In a country where cooking has become an act of daily resistance, the Cuban government is promoting the use of charcoal briquettes as an emergency solution for food preparation.
The initiative, gaining strength in the mountainous municipality of Fomento in Sancti Spíritus, emerges as a local response to the profound energy crisis affecting the country.
The briquettes, made from charcoal waste, water, and starch from cassava grown for self-consumption, are presented as an “ecological and renewable” alternative, according to the official statement conveyed by the Television News.
However, behind the narrative of sustainability lies a harsher reality: the urgent need to replace what was once cooked with liquefied gas or electricity with coal.
One of the visible faces of this forced transformation is Emilio Sosa Pérez, a popular mailman from Fomento who stopped delivering letters to lead the small artisan workshop where 20,000 briquettes are produced monthly today.
“I used to ride my bike delivering letters, now I am here, with my hands full of coal,” recounts Emilio, who does not hide his pride in the collective effort, but also acknowledges the hardships: production interrupted by blackouts, lack of an oven to dry the blocks, and shifts that start when the power returns, even if it’s at dawn.
“We don’t have a schedule. When the power comes on, we all rush here”, he says, in a phrase that encapsulates the level of sacrifice and precariousness with which this type of state-run venture operates.
Briquettes are arriving at homes, schools, health centers, and tobacco factories. The government emphasizes their low smoke level and durability, but the reality in Cuban kitchens also speaks of setbacks: from gas to charcoal, in the 21st century.
For many Cubans, this "solution" brings to mind difficult times when improvising with firewood and a stove was the only option.

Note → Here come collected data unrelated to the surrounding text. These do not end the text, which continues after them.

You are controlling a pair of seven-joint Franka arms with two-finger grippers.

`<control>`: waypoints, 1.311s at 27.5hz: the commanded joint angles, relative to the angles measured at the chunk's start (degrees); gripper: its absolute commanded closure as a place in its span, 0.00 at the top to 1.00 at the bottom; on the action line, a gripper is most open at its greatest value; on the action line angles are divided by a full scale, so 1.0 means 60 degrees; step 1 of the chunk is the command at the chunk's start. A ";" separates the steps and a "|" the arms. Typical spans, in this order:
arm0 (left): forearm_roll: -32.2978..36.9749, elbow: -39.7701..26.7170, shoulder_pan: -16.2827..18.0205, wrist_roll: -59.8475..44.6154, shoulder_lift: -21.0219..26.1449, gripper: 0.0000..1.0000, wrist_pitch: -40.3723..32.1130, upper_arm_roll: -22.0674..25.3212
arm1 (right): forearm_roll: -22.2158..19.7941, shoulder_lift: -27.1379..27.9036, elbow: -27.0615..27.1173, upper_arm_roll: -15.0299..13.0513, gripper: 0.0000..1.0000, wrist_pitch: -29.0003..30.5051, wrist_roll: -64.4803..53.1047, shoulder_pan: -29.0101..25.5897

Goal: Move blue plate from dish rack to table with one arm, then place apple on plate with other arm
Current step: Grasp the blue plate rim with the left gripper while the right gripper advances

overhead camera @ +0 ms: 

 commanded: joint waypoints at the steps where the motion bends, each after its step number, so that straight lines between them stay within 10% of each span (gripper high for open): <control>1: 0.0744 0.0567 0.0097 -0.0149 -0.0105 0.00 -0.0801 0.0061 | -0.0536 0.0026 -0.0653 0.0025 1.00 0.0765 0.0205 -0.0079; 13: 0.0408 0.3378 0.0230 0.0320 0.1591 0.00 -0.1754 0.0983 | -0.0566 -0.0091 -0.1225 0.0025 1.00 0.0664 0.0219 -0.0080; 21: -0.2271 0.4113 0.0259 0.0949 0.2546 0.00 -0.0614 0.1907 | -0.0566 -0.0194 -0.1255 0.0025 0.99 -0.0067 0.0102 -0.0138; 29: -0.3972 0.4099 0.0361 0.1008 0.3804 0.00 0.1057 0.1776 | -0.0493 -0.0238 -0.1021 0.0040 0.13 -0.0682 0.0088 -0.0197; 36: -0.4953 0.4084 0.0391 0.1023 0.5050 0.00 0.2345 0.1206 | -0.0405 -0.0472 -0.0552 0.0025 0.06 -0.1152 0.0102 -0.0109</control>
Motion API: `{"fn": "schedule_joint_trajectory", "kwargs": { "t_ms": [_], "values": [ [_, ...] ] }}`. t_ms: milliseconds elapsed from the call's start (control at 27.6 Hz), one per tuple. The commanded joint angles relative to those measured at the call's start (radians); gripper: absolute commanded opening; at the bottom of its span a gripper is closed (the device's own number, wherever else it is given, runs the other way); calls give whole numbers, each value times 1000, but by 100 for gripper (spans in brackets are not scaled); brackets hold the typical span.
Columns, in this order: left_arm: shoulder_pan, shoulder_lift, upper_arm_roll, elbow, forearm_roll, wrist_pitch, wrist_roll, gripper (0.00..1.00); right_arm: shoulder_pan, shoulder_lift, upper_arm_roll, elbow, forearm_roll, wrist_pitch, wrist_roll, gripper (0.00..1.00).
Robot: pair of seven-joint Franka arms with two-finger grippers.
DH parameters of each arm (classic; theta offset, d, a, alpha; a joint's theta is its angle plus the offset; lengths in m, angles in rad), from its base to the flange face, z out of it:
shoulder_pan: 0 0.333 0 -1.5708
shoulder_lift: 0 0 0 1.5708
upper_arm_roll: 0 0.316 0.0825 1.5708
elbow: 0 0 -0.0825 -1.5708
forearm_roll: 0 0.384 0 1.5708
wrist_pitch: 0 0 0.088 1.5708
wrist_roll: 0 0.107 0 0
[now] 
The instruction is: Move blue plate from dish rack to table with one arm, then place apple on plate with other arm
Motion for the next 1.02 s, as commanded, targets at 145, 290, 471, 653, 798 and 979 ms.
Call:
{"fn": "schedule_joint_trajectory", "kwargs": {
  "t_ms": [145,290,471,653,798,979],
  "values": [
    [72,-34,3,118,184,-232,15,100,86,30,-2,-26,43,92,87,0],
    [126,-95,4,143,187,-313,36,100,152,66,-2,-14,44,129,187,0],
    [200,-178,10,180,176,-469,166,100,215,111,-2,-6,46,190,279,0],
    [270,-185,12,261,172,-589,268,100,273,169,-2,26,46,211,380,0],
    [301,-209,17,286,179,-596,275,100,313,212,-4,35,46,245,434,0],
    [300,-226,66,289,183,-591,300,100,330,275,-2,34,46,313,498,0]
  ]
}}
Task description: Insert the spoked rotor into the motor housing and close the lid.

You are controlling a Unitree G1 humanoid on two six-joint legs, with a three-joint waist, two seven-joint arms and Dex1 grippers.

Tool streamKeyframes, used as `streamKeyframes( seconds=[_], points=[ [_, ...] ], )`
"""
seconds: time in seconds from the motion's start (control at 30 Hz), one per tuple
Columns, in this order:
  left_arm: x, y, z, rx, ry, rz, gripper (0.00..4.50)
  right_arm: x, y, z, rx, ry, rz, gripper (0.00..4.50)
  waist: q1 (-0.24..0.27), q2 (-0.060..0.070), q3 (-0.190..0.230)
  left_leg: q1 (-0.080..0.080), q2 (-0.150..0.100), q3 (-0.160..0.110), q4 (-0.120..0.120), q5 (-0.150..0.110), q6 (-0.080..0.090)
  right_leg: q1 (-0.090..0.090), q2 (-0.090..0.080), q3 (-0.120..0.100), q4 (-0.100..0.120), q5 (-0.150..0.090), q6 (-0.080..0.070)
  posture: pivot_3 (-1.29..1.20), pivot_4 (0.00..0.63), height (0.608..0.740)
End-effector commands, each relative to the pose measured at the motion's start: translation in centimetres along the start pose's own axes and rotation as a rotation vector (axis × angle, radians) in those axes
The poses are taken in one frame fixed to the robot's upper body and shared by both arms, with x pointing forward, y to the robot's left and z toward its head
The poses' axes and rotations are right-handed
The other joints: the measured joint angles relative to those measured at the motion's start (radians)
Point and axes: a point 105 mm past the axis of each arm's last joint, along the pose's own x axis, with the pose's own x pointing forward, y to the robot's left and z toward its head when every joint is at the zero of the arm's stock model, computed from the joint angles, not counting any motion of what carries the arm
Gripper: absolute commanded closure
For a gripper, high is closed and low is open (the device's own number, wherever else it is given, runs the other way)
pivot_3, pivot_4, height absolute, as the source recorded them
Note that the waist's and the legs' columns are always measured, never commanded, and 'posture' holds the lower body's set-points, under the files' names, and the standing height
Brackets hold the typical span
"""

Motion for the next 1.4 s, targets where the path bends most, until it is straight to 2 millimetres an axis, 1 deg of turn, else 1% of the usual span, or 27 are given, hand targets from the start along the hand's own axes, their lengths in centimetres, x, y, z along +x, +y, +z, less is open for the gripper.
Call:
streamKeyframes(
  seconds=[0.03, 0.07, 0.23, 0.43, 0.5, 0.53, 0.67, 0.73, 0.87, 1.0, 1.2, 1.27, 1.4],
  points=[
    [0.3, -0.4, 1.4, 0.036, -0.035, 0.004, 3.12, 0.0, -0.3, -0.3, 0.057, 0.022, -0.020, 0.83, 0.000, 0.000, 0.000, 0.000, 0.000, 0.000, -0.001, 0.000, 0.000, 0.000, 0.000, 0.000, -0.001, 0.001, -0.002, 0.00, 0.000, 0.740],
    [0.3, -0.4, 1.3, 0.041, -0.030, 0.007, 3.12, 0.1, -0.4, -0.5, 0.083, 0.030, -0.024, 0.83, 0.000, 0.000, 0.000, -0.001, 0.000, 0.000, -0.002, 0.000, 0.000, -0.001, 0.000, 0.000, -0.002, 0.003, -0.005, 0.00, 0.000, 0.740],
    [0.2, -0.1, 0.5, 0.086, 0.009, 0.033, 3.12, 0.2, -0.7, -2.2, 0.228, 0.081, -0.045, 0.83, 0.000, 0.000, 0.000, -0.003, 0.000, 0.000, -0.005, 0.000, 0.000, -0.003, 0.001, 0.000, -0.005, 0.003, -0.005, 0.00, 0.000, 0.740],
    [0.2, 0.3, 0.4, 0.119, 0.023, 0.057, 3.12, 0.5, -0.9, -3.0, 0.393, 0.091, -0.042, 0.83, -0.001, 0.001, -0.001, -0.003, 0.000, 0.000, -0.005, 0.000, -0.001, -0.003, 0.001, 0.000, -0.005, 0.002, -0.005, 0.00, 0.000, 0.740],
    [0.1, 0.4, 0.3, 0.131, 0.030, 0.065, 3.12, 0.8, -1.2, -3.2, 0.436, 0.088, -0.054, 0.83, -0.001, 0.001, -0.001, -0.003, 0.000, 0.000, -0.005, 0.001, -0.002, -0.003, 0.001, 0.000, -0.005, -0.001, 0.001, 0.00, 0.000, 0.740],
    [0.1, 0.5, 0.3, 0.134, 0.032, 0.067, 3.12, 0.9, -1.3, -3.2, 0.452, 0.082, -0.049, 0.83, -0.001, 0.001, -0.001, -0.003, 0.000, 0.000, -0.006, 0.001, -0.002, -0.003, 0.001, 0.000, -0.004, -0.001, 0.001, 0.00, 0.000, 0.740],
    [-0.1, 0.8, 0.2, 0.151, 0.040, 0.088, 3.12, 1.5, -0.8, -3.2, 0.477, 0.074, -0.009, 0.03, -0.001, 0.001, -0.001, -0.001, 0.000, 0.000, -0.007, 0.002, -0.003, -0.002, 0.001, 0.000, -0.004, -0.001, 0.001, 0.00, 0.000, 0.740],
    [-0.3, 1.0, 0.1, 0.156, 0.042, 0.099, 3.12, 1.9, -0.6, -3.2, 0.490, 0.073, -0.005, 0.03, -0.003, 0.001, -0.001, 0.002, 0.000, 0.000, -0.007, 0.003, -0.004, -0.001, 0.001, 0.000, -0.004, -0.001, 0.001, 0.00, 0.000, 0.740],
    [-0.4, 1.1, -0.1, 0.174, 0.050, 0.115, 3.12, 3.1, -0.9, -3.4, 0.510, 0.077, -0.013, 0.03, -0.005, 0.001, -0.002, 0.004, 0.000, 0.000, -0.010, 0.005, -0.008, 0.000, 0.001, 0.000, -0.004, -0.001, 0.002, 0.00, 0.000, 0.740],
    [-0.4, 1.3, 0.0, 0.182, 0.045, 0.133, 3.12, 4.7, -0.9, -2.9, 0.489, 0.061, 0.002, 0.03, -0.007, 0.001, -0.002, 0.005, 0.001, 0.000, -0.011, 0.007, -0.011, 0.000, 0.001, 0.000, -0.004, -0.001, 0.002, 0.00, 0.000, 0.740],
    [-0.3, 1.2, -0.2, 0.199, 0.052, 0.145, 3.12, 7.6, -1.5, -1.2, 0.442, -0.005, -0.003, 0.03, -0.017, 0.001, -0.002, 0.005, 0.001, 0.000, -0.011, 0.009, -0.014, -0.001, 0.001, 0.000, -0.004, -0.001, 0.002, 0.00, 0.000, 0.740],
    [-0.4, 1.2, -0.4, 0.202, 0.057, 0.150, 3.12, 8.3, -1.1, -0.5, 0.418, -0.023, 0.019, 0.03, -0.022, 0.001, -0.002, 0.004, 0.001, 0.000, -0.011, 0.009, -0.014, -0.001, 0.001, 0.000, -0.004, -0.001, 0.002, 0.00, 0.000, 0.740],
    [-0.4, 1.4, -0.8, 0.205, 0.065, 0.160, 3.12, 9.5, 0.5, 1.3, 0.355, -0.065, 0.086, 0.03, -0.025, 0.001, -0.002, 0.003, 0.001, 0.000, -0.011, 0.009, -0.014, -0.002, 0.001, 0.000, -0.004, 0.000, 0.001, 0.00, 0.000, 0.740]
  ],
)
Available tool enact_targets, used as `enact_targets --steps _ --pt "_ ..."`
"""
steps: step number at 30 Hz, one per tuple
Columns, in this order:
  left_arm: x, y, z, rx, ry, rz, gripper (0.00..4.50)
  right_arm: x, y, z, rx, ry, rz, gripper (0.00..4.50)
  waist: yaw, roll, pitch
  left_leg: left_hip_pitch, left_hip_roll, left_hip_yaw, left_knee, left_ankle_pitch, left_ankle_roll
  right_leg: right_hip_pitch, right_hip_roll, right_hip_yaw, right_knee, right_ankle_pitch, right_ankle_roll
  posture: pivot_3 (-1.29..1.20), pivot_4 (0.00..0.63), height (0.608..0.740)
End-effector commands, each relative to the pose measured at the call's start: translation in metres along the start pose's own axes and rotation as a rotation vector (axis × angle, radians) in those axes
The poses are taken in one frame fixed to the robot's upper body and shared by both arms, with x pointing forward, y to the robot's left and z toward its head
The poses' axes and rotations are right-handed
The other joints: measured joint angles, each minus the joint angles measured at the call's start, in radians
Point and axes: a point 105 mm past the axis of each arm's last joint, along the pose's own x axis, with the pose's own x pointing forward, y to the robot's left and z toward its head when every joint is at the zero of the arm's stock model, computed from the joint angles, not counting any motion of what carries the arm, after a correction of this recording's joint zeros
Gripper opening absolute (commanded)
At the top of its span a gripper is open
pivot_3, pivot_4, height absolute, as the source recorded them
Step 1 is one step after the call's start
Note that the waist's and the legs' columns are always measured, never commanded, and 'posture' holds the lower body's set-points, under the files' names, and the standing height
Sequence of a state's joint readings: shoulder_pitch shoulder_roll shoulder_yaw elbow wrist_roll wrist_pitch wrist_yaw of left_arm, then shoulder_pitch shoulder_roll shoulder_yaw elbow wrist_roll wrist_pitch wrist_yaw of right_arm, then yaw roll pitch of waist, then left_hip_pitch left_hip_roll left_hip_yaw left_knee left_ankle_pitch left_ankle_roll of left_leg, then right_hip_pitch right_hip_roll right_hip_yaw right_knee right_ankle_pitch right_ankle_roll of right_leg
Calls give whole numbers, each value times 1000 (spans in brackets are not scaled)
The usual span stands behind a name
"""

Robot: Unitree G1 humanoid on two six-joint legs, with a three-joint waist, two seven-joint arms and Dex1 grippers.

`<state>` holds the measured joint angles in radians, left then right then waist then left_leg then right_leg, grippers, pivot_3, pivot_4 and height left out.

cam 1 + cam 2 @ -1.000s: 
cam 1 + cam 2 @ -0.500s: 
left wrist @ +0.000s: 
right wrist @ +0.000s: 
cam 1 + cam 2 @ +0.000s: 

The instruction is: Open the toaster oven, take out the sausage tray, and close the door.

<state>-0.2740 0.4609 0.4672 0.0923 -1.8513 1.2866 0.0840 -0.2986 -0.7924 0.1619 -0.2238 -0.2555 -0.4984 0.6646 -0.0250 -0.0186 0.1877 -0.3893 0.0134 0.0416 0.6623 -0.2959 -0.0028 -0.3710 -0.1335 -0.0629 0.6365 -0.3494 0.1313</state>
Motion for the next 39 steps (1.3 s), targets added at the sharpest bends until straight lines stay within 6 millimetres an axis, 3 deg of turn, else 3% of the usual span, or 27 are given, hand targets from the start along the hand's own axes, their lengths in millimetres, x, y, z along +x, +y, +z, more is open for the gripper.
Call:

The current reliance on briquettes not only reveals an energy crisis with no clear solutions in sight but also reflects the forced adaptation of a population that continues to navigate shortages with ingenuity and hard work.
Precisely, this Tuesday, June 24, the Electric Union (UNE) reported a generation deficit of up to 1,790 MW, with power outages exceeding 18 hours in many areas of the country.
The lack of electricity and liquefied gas turns briquettes into the last hope for cooking without having to spend over 1,500 pesos on a bag of charcoal.
Even viral videos show how starting charcoal has become a dangerous routine: mixtures of oil, gasoline, banana leaves, or paper are used to ignite makeshift stoves in backyards or balconies. “This is not a tutorial, it’s a sad reality,” a young woman said on TikTok while demonstrating her cooking method.
"Every day we are worse off", "They are slowly killing us", "How much longer do we have to endure?" are phrases that are echoed in citizen comments on social media, in the face of energy shortages and a lack of real solutions. In this context, the briquette is merely a temporary fix in a collapsing system, another episode of forced adaptation for a people that has already given everything.